Copy each line of the records below that mentions the word "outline".

• Records from a data source:
+++

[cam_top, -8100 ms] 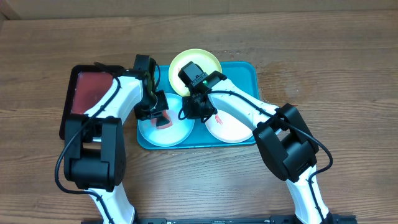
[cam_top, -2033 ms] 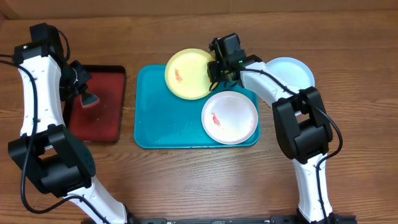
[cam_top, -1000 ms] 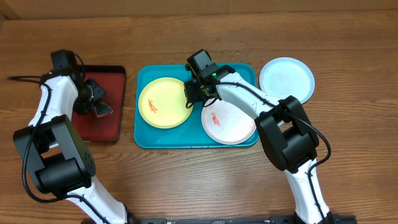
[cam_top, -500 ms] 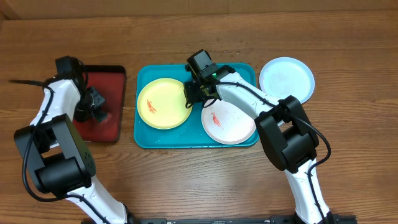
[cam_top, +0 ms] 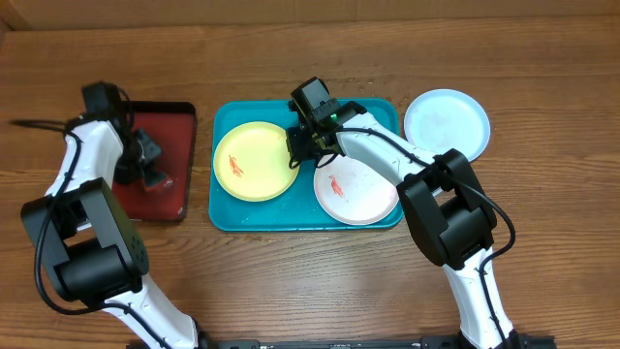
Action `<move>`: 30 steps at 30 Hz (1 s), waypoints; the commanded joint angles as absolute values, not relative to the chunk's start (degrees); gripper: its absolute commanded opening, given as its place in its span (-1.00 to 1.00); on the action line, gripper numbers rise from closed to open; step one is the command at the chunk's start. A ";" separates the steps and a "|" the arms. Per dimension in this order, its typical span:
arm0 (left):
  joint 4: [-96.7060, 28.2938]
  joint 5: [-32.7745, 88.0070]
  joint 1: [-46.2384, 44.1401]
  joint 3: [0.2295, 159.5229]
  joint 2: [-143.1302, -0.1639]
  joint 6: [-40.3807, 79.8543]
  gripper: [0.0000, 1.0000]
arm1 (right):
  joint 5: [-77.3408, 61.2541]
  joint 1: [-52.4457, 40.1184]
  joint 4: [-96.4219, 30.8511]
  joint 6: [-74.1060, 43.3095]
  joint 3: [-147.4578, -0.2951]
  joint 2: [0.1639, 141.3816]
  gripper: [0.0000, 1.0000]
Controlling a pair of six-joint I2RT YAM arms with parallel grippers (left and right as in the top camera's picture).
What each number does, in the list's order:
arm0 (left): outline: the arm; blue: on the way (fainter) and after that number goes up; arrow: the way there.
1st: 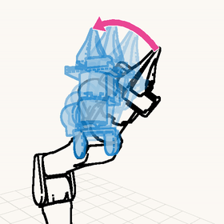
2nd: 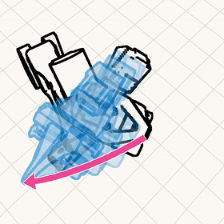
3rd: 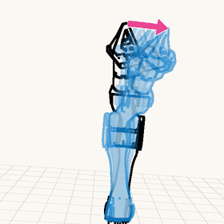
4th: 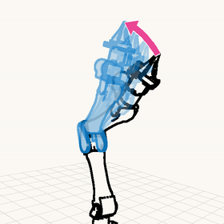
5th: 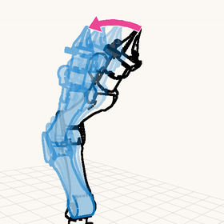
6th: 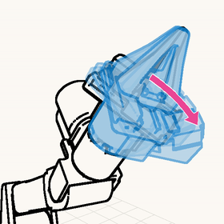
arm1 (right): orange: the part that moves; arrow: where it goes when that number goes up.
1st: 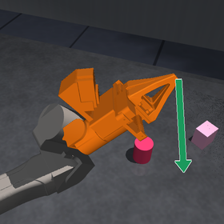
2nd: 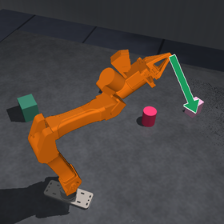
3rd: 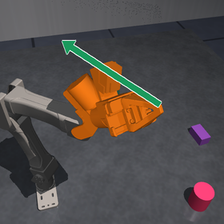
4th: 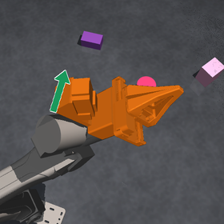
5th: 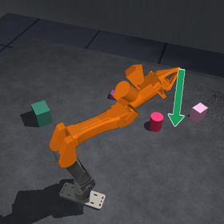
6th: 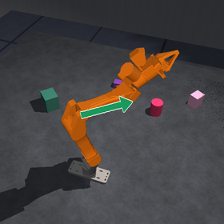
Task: Clean dirty plates on tray and stack at the side
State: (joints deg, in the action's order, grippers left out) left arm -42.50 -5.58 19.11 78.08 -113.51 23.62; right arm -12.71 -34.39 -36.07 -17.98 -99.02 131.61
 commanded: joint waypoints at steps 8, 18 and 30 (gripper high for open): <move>-50.96 -2.37 19.20 85.65 -112.64 18.37 -0.92 | -12.82 -34.94 -36.80 -19.79 -98.32 132.25 -0.93; -67.66 18.90 17.21 101.82 -111.39 8.21 -0.92 | -11.86 -35.03 -36.21 -21.71 -98.32 132.25 -0.92; -61.49 20.99 5.65 91.02 -111.74 9.21 -0.91 | -1.15 -34.11 -38.72 -31.62 -98.32 132.25 -0.93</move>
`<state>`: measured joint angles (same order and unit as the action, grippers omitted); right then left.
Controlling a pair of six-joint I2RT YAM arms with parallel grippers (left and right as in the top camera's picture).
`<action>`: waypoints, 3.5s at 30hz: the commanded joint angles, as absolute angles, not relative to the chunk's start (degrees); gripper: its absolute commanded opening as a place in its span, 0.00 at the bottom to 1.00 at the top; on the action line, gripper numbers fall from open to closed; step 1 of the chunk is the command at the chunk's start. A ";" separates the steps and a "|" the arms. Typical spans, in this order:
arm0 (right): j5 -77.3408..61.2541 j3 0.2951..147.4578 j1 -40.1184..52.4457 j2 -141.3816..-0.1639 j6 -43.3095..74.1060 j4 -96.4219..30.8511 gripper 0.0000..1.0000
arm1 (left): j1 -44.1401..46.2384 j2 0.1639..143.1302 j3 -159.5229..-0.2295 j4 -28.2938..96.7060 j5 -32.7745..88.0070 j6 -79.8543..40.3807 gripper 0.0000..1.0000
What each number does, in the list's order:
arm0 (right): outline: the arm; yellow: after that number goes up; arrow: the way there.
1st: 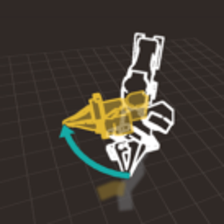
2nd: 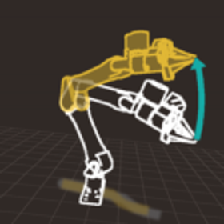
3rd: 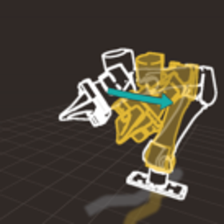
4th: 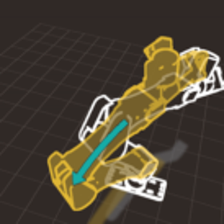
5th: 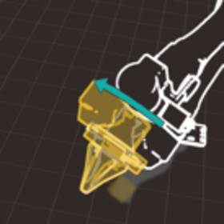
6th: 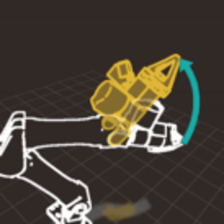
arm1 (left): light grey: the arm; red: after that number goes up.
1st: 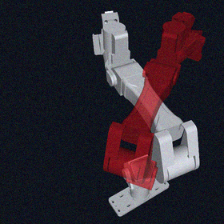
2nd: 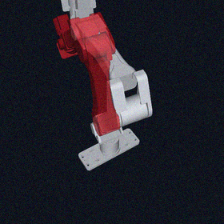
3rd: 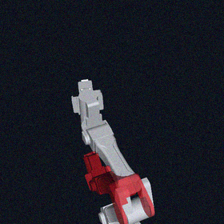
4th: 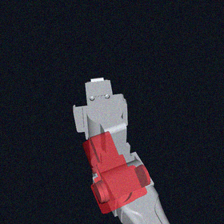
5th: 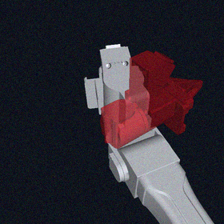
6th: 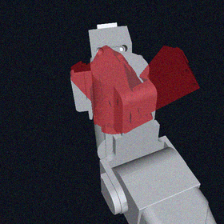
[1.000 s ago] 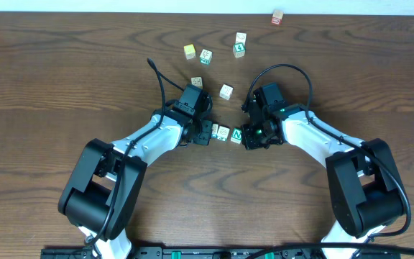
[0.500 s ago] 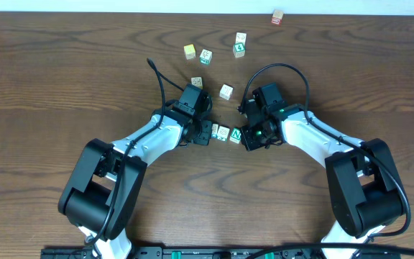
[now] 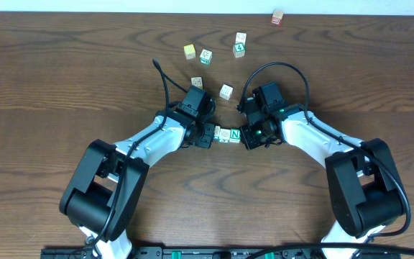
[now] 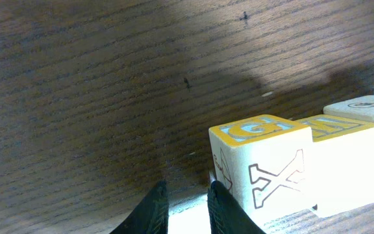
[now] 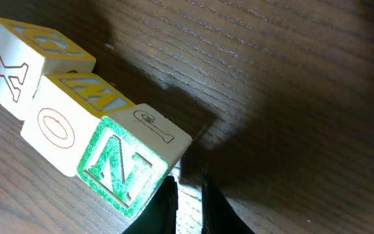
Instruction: Lift 3 blocks
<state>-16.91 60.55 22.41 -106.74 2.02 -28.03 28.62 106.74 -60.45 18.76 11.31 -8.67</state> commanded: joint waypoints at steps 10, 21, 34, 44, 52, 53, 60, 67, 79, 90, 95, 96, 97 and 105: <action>-17.23 60.20 22.70 -106.52 -0.14 -28.05 0.10 | 28.75 107.77 -60.12 19.22 11.79 -7.46 0.22; -10.39 60.20 22.33 -106.50 3.22 -31.59 0.01 | 28.75 107.77 -60.12 21.74 12.97 -4.93 0.21; -17.17 60.20 22.79 -106.50 7.31 -35.40 0.01 | 22.70 106.10 -60.12 24.67 7.90 -7.60 0.11; -19.55 60.20 28.51 -106.50 9.93 -37.93 0.01 | 14.02 103.63 -60.12 24.86 8.56 -8.47 0.12; -13.76 60.20 32.38 -106.50 12.43 -34.24 0.01 | 13.56 103.63 -60.12 24.88 8.56 -8.86 0.12; -13.72 60.20 32.47 -106.50 12.40 -33.74 0.01 | 13.56 103.63 -60.12 24.88 8.56 -8.86 0.12; -12.03 60.20 32.32 -106.50 12.32 -30.28 0.04 | 13.56 103.63 -60.12 25.28 8.56 -8.86 0.12; -12.01 60.20 32.29 -106.50 11.92 -28.99 0.04 | 13.56 103.63 -60.12 25.45 8.56 -8.88 0.12; -11.81 60.20 32.29 -106.50 11.92 -27.27 0.05 | 13.56 103.63 -60.12 25.50 8.58 -8.91 0.12; -10.09 60.20 32.25 -106.50 11.68 -26.94 0.06 | 13.56 103.63 -60.12 25.50 8.58 -8.91 0.12; -9.61 60.20 32.25 -106.50 11.51 -26.87 0.05 | 13.56 103.63 -60.12 25.50 8.58 -8.91 0.12; -9.43 60.20 32.25 -106.50 11.51 -26.76 0.05 | 13.56 103.63 -60.12 25.50 8.56 -8.91 0.12; -9.43 60.20 32.25 -106.50 11.51 -26.63 0.05 | 13.56 103.63 -60.12 25.50 8.56 -8.93 0.12; -9.50 60.20 32.25 -106.50 11.53 -26.37 0.06 | 13.56 103.63 -60.12 25.47 8.58 -8.91 0.12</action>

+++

• Answer section:
arm0 (left): outline: the arm; blue: on the way (fainter) and after that number goes up; arrow: the way there.
arm0 (right): outline: the arm; yellow: after that number goes up; arrow: the way there.

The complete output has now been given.